A more comprehensive report of this entity – by Alison Blaxter and colleagues from the Feline Centre, Bristol, UK – was published in 1986 as a ‘Letter to the Editor’ of The Veterinary Record.⁸ This captures the salient features of the clinical syndrome of hypokalaemia in Burmese cats. An expanded description of the same dataset is provided in a wonderful article by Tim Gruffydd-Jones, also of the Feline Centre, Bristol, written for the Burmese Cat Club.⁹ At that stage, the disease in Burmese cats was thought to resemble hypokalaemic periodic paralysis, a human disease characterised by abnormal electrical excitability of the muscle cell membrane. Subsequently, Steven Dow, Rick LeCouteur and colleagues from Colorado State University, USA, described the clinical impact of hypokalaemia in the setting of chronic kidney disease (CKD).^10

–14 At that time, hypokalaemia was especially common because a popular ‘prescription diet’ used to manage CKD was marginally deficient in potassium, exacerbating the tendency for cats with CKD to become hypokalaemic due to excessive potassium loss in the urine.^10

–14

Although quite separate phenomenologically from the inherited disease of young Burmese cats, the Colorado papers had a huge impact by raising the profile of hypokalaemia as an entity in feline medicine. This resulted in the development of various commercial potassium supplements designed specifically for use in feline practice. Interestingly, Burmese cats with hypokalaemia have never been reported from the USA, because the breed in North America is generally distinct from the breed in Europe, South Africa and Australasia. (For this reason, other genetic diseases seen commonly in Burmese cats in Europe and Australasia – diabetes mellitus, feline orofacial pain syndrome, cutaneous asthenia – are likewise not encountered in North American Burmese lines.)¹⁵

Burmese hypokalaemic polymyopathy was subsequently reported from a number of countries around the world; namely, New Zealand,¹⁶ Germany¹⁷ and the Netherlands.¹⁸ The entity was reviewed by Boyd Jones and Tim Gruffydd-Jones in the Cornell Veterinarian,¹⁹ and more recently by three of the current authors (FJM, MNG and VHM) and colleagues from The Cat Clinic in Brisbane, Australia, in a conference Abstract.²⁰ The latter provided additional pertinent insights, including the observation that Tonkinese cats can be affected.²⁰ Together with a call for cases in ‘Control & Therapy’ (an unrefereed journal produced quarterly by the Centre for Veterinary Education of the University of Sydney, Australia),²¹ this conference Abstract afforded the current author group the opportunity of obtaining additional DNA specimens from affected patients in Australia. This, in turn, facilitated a GWAS in collaboration with feline genomics groups in the USA, UK, Ireland, Germany and New Zealand.¹

Mechanism of genetic inheritance

Chronologically, the next piece of the puzzle was solved by Ken Mason. (Though now best known as a veterinary dermatologist, researcher and medicated shampoo inventor, Mason was interested in neurology early in his career, following a Master’s degree in canine neural angiostrongyliasis at the University of Queensland, Australia). He saw his first affected Burmese in 1972, but it was 16 years before he went on to document his findings concerning a series of seven cats.²² In his publication, Mason provided many pertinent clinical observations about these cats; and, having obtained sufficient genealogical information, determined that the condition was inherited as a highly penetrant autosomal recessive trait.
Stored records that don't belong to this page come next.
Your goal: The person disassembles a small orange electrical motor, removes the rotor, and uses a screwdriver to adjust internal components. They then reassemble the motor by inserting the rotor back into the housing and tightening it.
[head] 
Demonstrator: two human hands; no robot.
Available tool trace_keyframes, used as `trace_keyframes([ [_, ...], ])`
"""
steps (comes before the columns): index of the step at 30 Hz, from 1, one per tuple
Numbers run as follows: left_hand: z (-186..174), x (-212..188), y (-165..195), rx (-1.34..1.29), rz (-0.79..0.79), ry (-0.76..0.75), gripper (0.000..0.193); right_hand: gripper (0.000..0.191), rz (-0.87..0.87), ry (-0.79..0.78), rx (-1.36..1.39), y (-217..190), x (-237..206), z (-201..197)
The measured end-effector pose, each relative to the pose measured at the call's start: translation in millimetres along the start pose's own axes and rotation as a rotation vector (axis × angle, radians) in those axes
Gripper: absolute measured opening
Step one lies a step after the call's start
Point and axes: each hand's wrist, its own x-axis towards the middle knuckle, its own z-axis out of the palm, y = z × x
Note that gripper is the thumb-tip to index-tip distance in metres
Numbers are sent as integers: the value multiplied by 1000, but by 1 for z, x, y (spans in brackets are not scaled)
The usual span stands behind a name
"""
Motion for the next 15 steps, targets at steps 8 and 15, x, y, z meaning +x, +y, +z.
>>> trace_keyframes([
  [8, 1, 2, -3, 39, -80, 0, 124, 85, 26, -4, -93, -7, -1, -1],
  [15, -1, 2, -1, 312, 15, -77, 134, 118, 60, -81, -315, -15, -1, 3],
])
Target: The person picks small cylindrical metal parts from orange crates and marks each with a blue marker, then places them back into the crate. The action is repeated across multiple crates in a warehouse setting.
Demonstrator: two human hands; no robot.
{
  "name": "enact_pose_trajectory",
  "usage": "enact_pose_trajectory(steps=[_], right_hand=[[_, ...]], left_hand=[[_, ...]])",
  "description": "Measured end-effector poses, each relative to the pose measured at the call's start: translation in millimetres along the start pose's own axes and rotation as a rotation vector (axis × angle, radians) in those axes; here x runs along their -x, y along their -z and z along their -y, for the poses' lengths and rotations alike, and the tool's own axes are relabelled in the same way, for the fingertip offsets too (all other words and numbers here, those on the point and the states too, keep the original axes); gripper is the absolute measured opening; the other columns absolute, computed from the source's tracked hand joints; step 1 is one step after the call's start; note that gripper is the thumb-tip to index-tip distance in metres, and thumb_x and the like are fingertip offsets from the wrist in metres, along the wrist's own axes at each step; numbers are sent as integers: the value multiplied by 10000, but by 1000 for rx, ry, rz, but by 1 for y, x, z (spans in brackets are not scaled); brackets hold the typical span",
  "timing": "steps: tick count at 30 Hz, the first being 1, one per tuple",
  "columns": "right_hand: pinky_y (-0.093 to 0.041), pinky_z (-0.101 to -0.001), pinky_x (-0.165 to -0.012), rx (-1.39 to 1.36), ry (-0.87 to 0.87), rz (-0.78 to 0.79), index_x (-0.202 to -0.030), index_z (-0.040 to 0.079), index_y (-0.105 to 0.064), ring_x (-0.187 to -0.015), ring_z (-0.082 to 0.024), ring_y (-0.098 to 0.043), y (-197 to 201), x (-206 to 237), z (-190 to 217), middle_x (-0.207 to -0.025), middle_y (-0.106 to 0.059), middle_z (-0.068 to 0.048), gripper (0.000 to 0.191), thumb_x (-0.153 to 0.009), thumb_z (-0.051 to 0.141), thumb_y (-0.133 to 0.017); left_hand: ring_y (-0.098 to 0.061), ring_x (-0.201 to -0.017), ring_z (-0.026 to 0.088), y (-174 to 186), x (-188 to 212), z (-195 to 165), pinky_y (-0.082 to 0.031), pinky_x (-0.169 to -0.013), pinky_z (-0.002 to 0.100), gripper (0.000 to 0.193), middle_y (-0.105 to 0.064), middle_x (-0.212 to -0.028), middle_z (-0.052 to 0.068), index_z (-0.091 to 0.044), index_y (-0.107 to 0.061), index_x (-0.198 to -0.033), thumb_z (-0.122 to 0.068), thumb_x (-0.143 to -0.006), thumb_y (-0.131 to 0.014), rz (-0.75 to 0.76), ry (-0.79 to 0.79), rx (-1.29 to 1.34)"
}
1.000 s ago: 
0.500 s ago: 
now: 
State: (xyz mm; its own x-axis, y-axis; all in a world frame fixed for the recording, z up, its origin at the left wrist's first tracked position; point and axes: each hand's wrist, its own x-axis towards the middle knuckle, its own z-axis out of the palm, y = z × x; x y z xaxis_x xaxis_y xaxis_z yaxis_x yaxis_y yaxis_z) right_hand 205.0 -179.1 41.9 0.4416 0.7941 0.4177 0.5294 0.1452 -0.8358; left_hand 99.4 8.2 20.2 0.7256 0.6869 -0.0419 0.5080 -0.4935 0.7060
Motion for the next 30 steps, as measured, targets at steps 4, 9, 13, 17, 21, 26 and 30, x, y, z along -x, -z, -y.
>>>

Clinical syndromes observed in association with hypokalaemia

Signalment

Most (but not all) affected cats first develop clinical signs when 2–10 months of age, the majority of them by 4–6 months.^{7,8,16

–20,22
–24} The average age of onset in Mason’s series of seven cats was 7 months.²² Kittens usually display no abnormal signs while being nursed by their dams, suggesting there is sufficient potassium in the queen’s milk.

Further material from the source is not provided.